→ **EXERCISE**: In the data below, the answer is the run of lines from the line containing "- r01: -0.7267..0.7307" through the line containing "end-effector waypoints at", both included; print it exactly and nothing else.

┌─ MATERIALS PROVIDED

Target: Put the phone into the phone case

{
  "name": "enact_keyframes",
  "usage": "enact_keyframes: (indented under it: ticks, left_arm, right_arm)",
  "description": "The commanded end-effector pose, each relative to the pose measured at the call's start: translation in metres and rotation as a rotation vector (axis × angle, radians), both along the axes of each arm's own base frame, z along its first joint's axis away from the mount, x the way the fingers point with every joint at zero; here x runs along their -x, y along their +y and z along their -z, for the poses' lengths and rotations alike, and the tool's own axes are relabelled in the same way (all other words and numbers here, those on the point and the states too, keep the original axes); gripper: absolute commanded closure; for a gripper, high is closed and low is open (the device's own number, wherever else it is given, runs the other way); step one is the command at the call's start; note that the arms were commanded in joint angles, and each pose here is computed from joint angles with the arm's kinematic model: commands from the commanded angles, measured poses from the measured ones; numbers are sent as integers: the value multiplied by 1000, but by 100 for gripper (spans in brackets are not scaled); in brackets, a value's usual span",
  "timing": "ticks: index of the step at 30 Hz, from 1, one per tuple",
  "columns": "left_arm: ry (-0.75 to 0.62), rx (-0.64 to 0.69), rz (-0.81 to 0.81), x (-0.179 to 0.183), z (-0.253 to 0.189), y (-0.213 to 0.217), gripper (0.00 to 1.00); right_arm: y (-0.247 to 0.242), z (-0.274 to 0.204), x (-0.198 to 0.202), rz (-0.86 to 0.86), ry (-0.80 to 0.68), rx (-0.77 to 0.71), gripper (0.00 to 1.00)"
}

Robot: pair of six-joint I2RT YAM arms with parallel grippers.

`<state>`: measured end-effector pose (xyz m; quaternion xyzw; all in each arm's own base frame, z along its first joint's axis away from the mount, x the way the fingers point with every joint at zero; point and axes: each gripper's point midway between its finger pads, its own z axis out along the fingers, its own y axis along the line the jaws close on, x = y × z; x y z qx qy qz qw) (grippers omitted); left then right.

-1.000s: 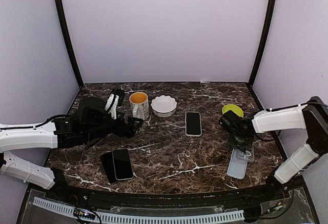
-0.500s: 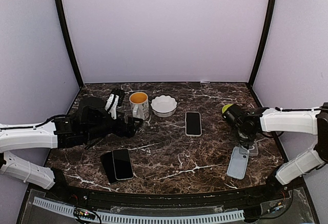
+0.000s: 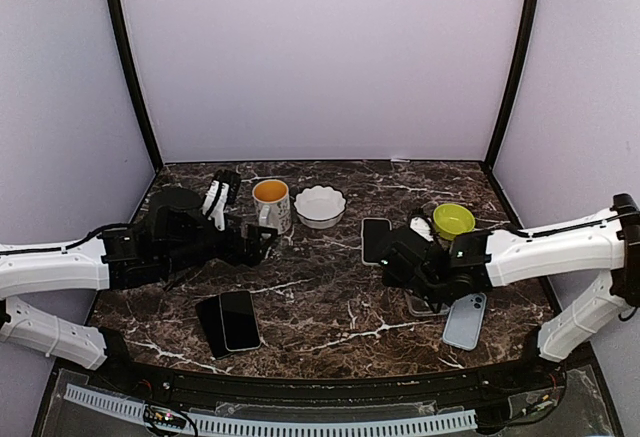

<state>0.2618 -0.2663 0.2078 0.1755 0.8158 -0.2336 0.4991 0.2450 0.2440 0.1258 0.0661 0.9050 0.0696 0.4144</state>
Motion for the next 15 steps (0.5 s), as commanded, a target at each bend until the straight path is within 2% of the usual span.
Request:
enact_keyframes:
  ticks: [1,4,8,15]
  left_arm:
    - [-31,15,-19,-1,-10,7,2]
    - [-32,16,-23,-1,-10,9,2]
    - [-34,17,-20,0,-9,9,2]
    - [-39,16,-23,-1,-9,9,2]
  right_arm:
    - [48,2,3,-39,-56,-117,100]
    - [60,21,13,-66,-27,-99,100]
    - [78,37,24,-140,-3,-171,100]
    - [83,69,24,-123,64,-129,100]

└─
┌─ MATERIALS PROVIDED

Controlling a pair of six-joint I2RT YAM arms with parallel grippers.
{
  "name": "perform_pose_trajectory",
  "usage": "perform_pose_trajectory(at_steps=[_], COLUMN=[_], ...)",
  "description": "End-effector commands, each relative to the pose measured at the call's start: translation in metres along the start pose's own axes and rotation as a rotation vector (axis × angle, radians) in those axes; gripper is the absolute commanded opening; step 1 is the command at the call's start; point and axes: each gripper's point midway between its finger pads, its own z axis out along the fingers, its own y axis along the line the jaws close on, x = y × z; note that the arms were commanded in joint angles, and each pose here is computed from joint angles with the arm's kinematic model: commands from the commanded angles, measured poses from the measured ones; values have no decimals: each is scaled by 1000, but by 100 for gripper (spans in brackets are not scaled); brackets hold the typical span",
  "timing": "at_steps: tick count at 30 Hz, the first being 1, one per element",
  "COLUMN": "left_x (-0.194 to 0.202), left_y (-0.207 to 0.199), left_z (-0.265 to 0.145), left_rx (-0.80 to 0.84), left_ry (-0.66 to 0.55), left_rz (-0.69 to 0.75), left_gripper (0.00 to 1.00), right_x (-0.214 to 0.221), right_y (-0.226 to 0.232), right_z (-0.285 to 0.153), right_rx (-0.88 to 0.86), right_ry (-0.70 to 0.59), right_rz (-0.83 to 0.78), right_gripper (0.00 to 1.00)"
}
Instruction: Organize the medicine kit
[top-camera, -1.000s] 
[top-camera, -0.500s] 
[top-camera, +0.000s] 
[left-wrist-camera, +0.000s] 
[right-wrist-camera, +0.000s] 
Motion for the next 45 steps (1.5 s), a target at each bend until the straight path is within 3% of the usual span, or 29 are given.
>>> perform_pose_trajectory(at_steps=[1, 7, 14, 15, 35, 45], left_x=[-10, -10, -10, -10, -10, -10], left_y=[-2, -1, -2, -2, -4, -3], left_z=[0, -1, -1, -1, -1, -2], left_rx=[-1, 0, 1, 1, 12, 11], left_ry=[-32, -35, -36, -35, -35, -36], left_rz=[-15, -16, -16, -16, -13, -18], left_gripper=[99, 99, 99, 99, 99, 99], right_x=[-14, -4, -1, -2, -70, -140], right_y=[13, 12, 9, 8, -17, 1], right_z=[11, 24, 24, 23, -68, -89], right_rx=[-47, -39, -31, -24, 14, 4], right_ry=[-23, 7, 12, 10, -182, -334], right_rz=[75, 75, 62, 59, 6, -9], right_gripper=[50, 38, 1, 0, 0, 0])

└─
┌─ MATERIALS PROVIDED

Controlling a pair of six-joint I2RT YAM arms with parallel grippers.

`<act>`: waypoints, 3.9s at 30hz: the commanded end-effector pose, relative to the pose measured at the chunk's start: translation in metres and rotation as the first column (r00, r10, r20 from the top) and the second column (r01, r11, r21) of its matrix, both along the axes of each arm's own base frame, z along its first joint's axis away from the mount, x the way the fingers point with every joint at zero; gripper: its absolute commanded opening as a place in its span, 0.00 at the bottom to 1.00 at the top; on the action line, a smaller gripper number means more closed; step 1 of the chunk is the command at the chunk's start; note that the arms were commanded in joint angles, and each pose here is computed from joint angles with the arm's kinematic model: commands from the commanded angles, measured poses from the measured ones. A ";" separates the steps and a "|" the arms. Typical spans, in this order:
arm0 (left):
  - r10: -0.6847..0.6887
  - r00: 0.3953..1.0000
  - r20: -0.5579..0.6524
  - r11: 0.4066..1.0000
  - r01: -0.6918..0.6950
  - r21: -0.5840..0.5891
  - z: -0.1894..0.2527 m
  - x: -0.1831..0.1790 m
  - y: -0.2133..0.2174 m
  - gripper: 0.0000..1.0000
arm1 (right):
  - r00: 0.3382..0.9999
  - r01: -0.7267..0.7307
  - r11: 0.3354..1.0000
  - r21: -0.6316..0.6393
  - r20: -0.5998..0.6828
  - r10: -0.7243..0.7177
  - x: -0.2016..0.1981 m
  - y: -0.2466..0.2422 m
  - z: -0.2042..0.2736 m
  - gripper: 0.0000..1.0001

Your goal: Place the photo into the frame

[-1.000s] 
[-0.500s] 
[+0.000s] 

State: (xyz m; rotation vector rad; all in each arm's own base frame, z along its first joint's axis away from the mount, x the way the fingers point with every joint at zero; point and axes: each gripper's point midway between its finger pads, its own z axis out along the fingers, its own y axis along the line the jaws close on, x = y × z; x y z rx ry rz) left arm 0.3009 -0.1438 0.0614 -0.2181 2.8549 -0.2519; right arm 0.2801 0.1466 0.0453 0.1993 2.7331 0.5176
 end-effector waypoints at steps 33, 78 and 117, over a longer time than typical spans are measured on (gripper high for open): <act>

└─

→ **TASK RESPONSE**:
  - r01: -0.7267..0.7307
  - r11: 0.3354..1.0000
  - r21: -0.6316..0.6393
  - r20: -0.5998..0.6828
  - r10: -0.7243..0.7177
  - x: -0.2016..0.1981 m
  - y: -0.2466..0.2422 m
  - z: -0.2042..0.2736 m
  - gripper: 0.0000..1.0001

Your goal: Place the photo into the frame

[-1.000s] 
[-0.500s] 
[+0.000s] 

State: (xyz m; rotation vector rad; all in each arm's own base frame, z along its first joint's axis away from the mount, x the way the fingers point with every joint at zero; point and axes: each gripper's point midway between its finger pads, its own z axis out along the fingers, its own y axis along the line the jaws close on, x = y × z; x y z rx ry rz) left arm 0.3009 -0.1438 0.0614 -0.2181 2.8549 -0.2519; right arm 0.2801 0.1466 0.0453 0.1993 2.7331 0.5176
 end-effector waypoints at steps 33, 78 and 117, over a longer time than typical spans are measured on (gripper high for open): <act>

The output is now complete.